Your goal>
The lines below from the one with "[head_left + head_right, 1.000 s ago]" up to and including the one with "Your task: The" are what you should set down, exactly and without pictures.

Source records
--------

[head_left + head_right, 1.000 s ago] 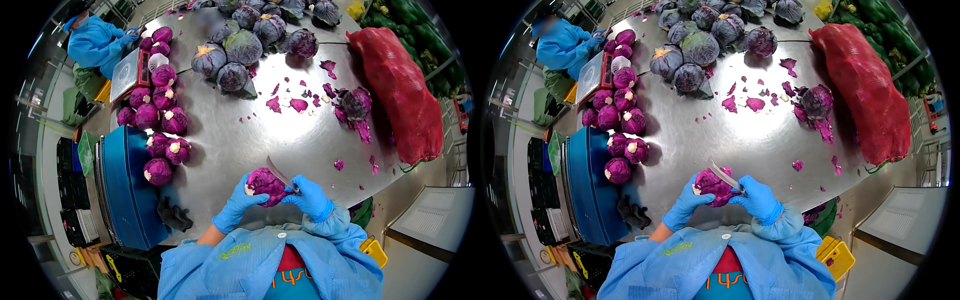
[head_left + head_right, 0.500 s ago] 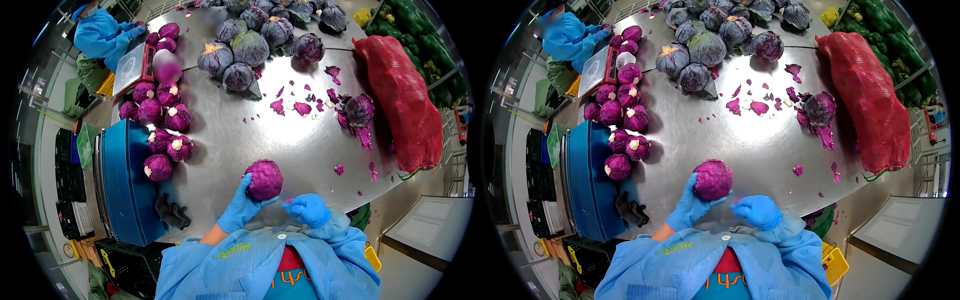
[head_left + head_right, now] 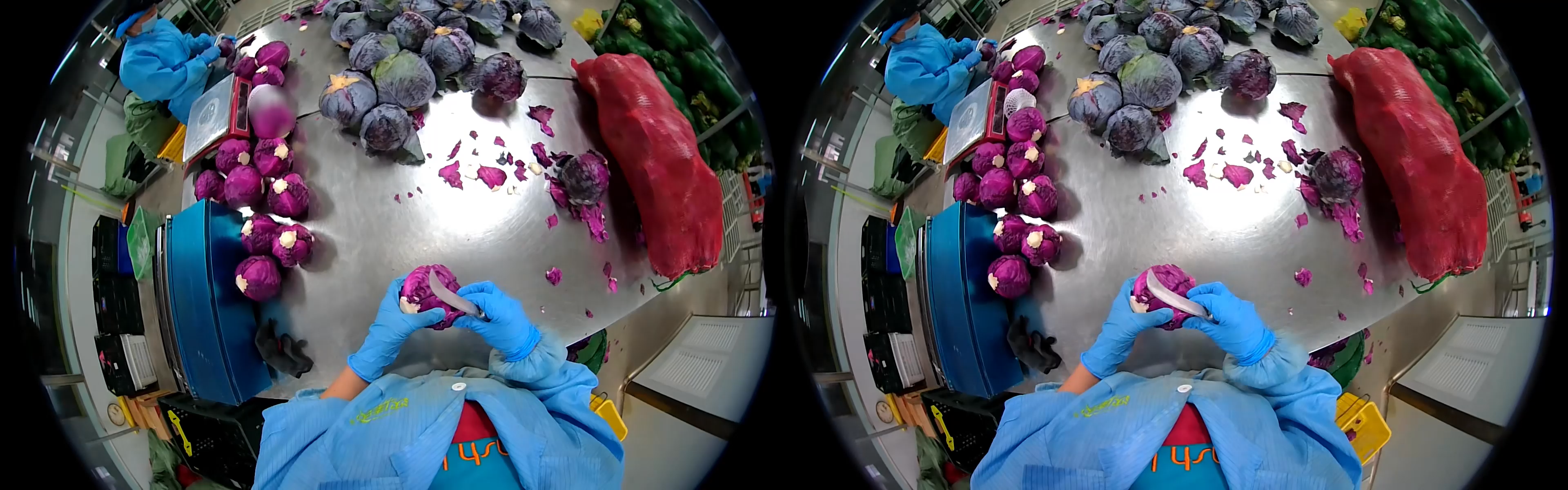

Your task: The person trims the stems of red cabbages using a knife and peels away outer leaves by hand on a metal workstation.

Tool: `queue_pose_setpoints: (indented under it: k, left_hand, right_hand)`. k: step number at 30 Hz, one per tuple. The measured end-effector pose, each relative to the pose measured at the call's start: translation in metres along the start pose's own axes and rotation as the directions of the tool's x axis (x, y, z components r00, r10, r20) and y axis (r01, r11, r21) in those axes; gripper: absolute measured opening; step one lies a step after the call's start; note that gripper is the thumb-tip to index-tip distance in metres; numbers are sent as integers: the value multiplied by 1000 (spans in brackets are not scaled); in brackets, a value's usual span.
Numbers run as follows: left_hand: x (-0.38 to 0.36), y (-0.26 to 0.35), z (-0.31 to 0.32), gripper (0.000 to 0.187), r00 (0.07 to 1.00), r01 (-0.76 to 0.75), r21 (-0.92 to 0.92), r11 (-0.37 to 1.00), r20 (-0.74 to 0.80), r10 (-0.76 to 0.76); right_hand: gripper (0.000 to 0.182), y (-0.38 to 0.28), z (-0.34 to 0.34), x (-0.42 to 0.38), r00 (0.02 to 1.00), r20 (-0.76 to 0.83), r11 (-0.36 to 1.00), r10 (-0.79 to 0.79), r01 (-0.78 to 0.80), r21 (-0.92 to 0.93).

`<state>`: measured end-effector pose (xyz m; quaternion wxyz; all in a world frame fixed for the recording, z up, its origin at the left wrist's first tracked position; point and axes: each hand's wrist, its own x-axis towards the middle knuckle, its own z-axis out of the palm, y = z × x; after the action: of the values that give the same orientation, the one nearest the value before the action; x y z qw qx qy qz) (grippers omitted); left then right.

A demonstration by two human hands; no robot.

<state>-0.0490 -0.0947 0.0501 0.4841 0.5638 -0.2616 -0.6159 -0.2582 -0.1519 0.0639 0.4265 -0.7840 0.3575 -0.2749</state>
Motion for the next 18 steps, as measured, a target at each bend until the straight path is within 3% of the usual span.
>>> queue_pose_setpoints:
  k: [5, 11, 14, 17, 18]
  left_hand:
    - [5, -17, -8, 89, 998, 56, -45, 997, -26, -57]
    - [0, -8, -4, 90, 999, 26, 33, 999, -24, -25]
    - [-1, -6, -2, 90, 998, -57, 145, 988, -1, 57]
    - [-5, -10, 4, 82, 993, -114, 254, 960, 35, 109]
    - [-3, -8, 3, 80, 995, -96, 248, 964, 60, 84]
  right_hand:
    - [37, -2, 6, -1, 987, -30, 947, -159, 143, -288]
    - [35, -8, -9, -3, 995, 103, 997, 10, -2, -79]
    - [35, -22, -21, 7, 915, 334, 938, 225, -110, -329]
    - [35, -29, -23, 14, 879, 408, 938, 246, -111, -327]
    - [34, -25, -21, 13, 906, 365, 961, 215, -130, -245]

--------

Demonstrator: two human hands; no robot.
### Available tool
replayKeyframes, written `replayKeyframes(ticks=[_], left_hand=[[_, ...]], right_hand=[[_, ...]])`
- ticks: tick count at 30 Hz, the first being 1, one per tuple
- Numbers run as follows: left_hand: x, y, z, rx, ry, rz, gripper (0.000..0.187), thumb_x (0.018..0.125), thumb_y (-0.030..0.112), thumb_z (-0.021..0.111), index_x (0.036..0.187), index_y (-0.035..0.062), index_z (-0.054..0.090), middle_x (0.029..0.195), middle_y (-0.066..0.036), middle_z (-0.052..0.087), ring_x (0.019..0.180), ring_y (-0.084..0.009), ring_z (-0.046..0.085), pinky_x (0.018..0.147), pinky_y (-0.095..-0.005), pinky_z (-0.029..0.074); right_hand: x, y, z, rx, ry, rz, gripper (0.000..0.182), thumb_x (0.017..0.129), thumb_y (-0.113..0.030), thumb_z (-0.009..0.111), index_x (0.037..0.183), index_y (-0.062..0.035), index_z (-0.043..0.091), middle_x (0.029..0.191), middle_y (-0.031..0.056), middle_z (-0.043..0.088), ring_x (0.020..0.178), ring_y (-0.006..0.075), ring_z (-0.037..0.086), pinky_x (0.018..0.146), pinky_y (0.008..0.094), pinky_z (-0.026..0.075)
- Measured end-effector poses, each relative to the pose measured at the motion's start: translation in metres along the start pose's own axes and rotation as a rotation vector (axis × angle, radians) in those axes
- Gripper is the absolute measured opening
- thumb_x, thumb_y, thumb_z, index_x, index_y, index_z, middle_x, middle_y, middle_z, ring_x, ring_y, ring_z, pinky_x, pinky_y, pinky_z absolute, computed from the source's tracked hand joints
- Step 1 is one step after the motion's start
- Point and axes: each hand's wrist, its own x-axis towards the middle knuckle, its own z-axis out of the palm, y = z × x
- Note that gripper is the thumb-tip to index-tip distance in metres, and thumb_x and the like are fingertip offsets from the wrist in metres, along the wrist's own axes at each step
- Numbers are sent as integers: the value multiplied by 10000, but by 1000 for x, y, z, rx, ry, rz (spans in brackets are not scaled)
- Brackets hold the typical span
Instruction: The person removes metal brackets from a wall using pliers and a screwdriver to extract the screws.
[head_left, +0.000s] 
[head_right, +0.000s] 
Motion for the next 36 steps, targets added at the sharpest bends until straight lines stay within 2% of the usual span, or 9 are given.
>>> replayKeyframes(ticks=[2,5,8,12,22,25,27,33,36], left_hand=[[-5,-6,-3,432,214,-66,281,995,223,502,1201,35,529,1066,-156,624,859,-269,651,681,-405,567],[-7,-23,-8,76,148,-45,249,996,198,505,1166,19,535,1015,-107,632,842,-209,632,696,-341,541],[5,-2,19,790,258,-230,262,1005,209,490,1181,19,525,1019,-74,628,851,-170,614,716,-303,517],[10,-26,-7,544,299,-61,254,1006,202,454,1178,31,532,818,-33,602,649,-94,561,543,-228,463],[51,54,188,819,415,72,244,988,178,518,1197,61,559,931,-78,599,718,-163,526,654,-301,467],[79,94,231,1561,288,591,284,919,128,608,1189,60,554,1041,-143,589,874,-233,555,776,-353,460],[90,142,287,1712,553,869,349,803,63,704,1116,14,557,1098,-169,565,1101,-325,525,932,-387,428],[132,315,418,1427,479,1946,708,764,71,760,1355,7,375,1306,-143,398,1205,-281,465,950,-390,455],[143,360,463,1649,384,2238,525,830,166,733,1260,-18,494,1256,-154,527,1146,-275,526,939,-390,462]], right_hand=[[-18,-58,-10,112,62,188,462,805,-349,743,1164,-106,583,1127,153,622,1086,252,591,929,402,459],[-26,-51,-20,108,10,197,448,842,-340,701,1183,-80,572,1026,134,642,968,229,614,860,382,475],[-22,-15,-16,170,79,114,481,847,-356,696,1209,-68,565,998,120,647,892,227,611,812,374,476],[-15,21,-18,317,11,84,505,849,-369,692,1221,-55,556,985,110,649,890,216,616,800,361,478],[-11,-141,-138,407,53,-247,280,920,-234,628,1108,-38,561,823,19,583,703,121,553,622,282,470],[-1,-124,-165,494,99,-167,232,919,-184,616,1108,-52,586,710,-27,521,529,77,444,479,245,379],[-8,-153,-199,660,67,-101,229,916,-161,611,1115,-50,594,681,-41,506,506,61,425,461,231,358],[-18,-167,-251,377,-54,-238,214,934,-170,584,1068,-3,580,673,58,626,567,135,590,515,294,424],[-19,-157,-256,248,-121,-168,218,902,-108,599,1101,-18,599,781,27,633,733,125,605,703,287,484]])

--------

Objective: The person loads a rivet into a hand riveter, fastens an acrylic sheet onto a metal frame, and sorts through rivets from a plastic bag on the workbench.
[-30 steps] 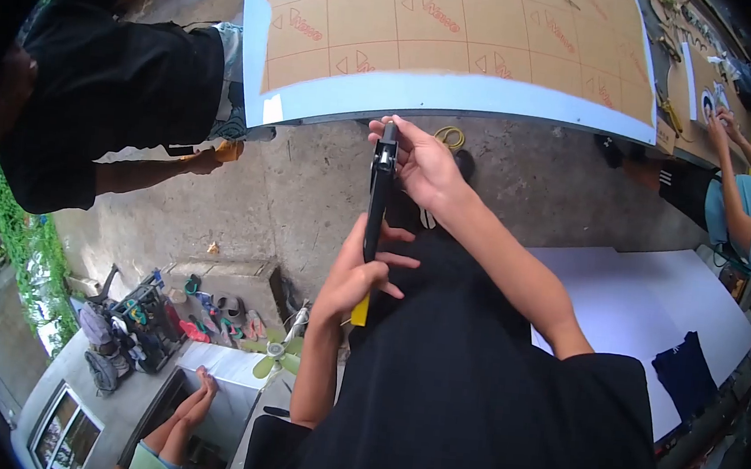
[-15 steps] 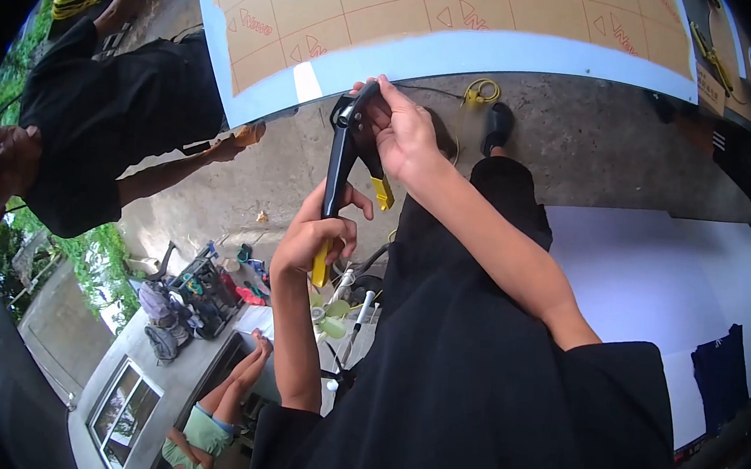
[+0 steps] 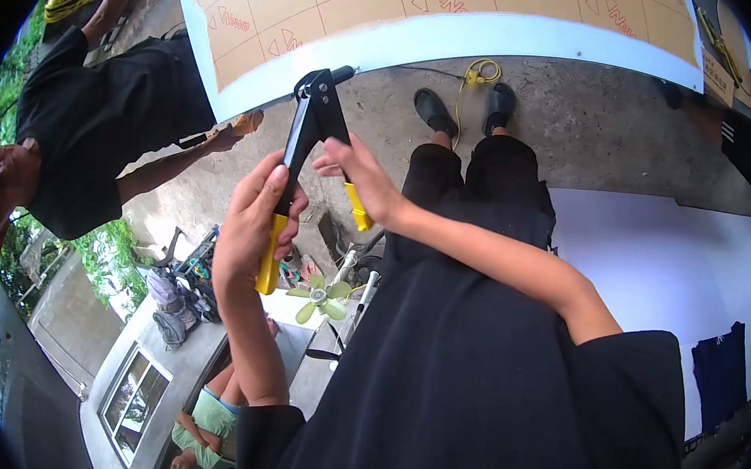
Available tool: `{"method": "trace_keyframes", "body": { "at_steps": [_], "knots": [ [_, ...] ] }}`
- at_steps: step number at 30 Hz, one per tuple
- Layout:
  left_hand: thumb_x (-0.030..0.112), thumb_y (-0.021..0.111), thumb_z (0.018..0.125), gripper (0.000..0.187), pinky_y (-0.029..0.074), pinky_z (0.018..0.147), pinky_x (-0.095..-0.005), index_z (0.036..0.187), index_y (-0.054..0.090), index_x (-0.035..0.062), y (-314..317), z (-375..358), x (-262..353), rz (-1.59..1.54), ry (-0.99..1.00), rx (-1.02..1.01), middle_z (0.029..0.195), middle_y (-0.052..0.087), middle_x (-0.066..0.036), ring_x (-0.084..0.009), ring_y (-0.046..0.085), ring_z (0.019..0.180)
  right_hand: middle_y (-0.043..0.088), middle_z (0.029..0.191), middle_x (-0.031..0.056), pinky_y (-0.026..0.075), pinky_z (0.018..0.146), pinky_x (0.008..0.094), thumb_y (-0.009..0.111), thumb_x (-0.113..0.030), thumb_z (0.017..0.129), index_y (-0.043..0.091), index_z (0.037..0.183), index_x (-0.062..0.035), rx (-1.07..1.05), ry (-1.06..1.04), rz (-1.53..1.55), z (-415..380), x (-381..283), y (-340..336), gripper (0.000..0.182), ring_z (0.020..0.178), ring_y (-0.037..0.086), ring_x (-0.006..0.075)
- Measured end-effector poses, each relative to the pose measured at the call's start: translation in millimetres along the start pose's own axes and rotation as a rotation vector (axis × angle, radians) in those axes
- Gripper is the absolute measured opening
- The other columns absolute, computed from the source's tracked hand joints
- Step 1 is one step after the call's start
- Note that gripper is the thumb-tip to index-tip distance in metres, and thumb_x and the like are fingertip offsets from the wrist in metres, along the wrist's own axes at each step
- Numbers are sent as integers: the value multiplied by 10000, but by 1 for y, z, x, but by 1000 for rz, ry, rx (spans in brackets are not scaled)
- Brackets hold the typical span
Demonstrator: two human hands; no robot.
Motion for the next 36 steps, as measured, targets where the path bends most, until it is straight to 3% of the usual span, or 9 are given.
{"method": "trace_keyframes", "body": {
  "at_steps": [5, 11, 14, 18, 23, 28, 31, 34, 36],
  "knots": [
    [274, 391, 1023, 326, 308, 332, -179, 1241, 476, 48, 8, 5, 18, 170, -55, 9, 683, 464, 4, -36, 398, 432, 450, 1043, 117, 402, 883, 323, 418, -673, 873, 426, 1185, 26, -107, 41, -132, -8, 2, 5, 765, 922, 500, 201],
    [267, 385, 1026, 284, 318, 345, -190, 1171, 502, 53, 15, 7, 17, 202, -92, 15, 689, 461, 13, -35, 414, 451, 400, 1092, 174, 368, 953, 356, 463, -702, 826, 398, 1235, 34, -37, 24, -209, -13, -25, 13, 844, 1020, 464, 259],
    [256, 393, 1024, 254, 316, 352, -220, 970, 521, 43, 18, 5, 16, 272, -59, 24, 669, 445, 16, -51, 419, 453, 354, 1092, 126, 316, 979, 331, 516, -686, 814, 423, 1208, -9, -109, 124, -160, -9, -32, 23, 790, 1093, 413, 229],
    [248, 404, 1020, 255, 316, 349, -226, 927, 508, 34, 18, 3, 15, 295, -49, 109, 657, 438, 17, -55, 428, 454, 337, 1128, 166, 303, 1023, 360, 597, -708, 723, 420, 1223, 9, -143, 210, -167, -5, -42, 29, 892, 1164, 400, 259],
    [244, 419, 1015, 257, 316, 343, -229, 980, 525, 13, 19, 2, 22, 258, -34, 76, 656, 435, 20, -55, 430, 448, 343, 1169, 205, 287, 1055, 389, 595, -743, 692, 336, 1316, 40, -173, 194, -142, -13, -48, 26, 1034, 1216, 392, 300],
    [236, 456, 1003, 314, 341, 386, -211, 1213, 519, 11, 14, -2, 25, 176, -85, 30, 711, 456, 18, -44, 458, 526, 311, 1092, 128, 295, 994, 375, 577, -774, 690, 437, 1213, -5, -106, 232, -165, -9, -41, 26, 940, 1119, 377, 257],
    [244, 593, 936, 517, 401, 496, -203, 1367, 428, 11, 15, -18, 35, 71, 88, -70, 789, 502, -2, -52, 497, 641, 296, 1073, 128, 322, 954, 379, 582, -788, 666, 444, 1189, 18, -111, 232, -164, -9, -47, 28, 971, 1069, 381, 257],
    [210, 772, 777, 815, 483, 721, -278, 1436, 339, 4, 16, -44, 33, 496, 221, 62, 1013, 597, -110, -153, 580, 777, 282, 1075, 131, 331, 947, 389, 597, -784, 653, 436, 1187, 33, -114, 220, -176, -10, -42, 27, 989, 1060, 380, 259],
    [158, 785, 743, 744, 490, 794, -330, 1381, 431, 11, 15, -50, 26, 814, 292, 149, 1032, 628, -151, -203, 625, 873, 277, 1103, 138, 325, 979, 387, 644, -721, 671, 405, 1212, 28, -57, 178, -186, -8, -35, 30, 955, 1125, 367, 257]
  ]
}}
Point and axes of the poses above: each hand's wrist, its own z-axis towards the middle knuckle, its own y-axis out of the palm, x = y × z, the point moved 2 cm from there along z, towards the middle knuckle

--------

Answer box>
[head_left + head_right, 1.000 s ago] 
[head_left + head_right, 0.500 s ago] 
[head_left + head_right, now] 

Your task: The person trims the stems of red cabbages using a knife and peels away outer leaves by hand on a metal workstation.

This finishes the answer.